> _YOUR INSTRUCTIONS_
Reproduce the data that follows character for character, but omit its pictures.

> _DATA SEGMENT_
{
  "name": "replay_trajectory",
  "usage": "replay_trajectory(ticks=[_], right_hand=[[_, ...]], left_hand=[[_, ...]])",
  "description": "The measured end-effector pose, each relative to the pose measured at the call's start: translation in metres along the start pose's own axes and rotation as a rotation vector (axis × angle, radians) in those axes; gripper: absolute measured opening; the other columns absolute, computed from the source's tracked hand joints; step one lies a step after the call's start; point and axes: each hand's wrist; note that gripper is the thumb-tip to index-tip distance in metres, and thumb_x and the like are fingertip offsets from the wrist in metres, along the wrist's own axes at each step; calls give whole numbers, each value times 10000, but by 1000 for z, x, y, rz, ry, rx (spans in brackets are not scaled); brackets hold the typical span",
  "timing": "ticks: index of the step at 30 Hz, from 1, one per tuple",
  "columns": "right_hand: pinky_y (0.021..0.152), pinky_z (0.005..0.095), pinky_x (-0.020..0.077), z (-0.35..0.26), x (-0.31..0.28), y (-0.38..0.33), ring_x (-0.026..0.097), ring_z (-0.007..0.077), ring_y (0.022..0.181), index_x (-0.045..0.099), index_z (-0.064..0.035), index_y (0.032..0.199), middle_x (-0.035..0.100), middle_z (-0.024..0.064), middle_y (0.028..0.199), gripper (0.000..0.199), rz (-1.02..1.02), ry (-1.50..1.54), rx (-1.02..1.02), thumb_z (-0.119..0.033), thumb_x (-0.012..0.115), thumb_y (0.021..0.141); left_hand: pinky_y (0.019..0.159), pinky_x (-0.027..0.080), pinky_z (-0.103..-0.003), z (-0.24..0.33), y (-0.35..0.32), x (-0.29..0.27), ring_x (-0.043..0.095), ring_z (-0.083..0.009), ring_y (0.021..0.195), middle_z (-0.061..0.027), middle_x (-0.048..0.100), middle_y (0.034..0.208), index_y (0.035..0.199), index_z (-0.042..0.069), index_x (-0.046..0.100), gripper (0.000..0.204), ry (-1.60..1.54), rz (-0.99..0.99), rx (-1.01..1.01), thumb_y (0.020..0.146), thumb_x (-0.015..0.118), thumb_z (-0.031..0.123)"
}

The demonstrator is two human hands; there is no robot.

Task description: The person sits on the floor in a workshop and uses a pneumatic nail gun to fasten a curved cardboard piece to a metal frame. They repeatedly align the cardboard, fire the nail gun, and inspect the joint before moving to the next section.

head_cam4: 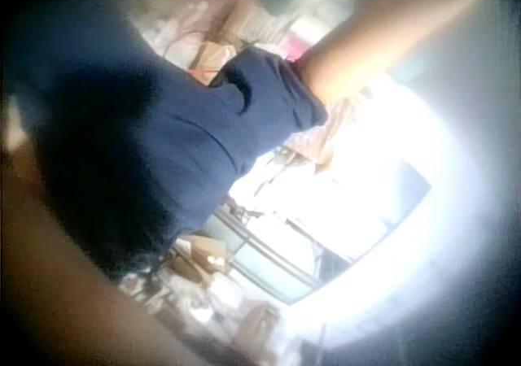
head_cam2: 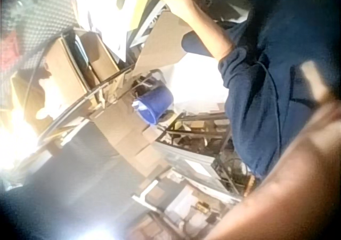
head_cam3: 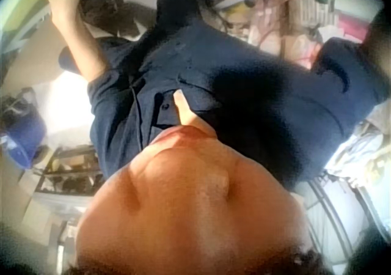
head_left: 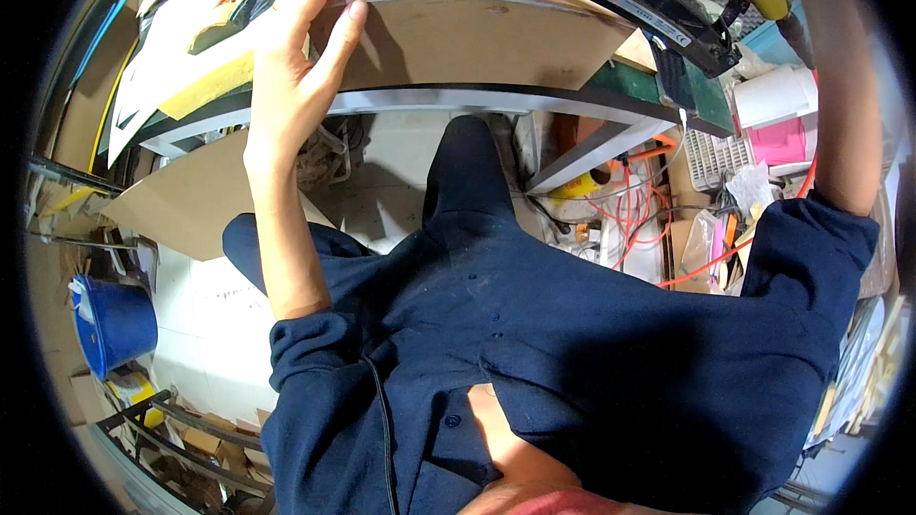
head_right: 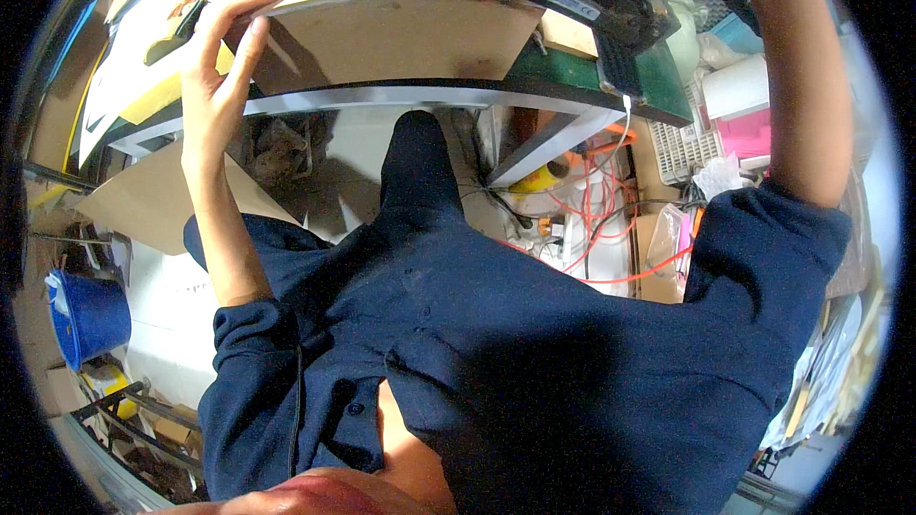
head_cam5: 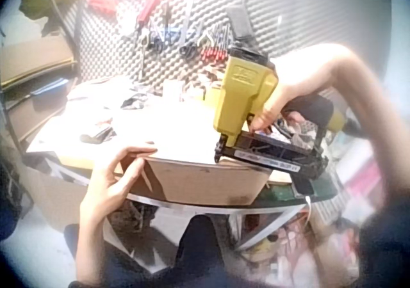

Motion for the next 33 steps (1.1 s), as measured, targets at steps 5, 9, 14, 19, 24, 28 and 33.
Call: replay_trajectory(ticks=[5,9,14,19,24,28,33], right_hand=[[484,206,475,-6,-3,-5,576,89,563,625,30,1119,672,90,870,464,-72,21,-70,-267,759,788],[484,208,468,-4,-1,-3,571,87,561,626,21,1095,662,82,848,456,-67,9,-78,-290,755,787],[485,210,459,-4,1,-2,564,83,558,628,10,1065,649,72,822,449,-66,8,-85,-318,751,785],[485,212,450,-5,1,0,557,80,555,630,-2,1035,636,63,795,443,-70,3,-97,-347,747,783],[486,214,441,-5,0,0,551,77,552,631,-13,1005,623,53,769,440,-63,-12,-111,-375,743,782],[486,216,433,1,-6,-16,546,74,549,632,-22,981,613,46,747,440,-11,-23,-67,-398,739,780],[487,218,424,89,-2,-53,539,71,546,634,-33,951,600,36,721,442,285,-73,28,-427,735,778]], left_hand=[[837,492,-254,0,1,-1,646,-142,1012,-65,668,1179,1144,89,669,220,22,-8,-6,951,580,147],[966,440,-304,4,-2,-2,585,-192,1142,-105,638,1223,1169,69,657,244,-4,-36,-66,949,564,121],[982,432,-312,7,1,0,578,-201,1162,-108,636,1227,1169,66,657,245,49,-21,-15,950,563,125],[979,429,-308,4,1,-1,577,-204,1165,-108,636,1227,1171,68,657,245,44,-37,-22,954,561,130],[980,426,-306,4,-1,-5,575,-203,1165,-108,637,1226,1174,70,657,248,-1,-44,-61,951,565,129],[926,457,-297,0,5,2,613,-192,1094,-98,656,1192,1150,76,663,243,15,-18,33,920,608,133],[961,448,-347,9,-1,-7,562,-227,1180,-119,598,1279,1200,83,629,339,202,-39,49,879,670,181]])
Point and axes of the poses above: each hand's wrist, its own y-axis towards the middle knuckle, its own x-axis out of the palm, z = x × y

> _RESPONSE BOX_
{
  "name": "replay_trajectory",
  "usage": "replay_trajectory(ticks=[_], right_hand=[[_, ...]], left_hand=[[_, ...]])",
  "description": "The measured end-effector pose, each relative to the pose measured at the call's start: translation in metres along the start pose's own axes and rotation as a rotation vector (axis × angle, radians) in those axes; gripper: absolute measured opening; the other columns absolute, computed from the source's tracked hand joints; step one lies a step after the call's start; point and axes: each hand's wrist; note that gripper is the thumb-tip to index-tip distance in metres, and thumb_x and the like are fingertip offsets from the wrist in metres, along the wrist's own axes at each step; calls give whole numbers, each value times 10000, but by 1000 for z, x, y, rz, ry, rx (spans in brackets are not scaled); brackets hold the typical span",
  "timing": "ticks: index of the step at 30 Hz, from 1, one per tuple",
  "columns": "right_hand: pinky_y (0.021..0.152), pinky_z (0.005..0.095), pinky_x (-0.020..0.077), z (-0.35..0.26), x (-0.31..0.28), y (-0.38..0.33), ring_x (-0.026..0.097), ring_z (-0.007..0.077), ring_y (0.022..0.181), index_x (-0.045..0.099), index_z (-0.064..0.035), index_y (0.032..0.199), middle_x (-0.035..0.100), middle_z (-0.024..0.064), middle_y (0.028..0.199), gripper (0.000..0.199), rz (-1.02..1.02), ry (-1.50..1.54), rx (-1.02..1.02), thumb_z (-0.119..0.033), thumb_x (-0.012..0.115), thumb_y (0.021..0.141); left_hand: pinky_y (0.019..0.159), pinky_x (-0.027..0.080), pinky_z (-0.103..-0.003), z (-0.24..0.33), y (-0.35..0.32), x (-0.29..0.27), ring_x (-0.043..0.095), ring_z (-0.083..0.009), ring_y (0.021..0.195), middle_z (-0.061..0.027), middle_x (-0.048..0.100), middle_y (0.034..0.208), index_y (0.035..0.199), index_z (-0.042..0.069), index_x (-0.046..0.100), gripper (0.000..0.204), ry (-1.60..1.54), rz (-0.99..0.99), rx (-1.01..1.01), thumb_y (0.020..0.146), thumb_x (-0.015..0.118), thumb_z (-0.031..0.123)"
}

The demonstrator is two human hands; there is no robot.

Task description: The person sits on the floor in a workshop and uses a pneumatic nail gun to fasten a curved cardboard piece to a metal frame. They repeatedly align the cardboard, fire the nail gun, and inspect the joint before moving to the next section.

head_cam4: 
head_cam2: 
head_cam3: 
head_left: 
head_right: 
head_cam5: 

Motion for the next 33 steps (1.1 s), as measured, targets at steps 5, 9, 14, 19, 24, 28 and 33.
Call: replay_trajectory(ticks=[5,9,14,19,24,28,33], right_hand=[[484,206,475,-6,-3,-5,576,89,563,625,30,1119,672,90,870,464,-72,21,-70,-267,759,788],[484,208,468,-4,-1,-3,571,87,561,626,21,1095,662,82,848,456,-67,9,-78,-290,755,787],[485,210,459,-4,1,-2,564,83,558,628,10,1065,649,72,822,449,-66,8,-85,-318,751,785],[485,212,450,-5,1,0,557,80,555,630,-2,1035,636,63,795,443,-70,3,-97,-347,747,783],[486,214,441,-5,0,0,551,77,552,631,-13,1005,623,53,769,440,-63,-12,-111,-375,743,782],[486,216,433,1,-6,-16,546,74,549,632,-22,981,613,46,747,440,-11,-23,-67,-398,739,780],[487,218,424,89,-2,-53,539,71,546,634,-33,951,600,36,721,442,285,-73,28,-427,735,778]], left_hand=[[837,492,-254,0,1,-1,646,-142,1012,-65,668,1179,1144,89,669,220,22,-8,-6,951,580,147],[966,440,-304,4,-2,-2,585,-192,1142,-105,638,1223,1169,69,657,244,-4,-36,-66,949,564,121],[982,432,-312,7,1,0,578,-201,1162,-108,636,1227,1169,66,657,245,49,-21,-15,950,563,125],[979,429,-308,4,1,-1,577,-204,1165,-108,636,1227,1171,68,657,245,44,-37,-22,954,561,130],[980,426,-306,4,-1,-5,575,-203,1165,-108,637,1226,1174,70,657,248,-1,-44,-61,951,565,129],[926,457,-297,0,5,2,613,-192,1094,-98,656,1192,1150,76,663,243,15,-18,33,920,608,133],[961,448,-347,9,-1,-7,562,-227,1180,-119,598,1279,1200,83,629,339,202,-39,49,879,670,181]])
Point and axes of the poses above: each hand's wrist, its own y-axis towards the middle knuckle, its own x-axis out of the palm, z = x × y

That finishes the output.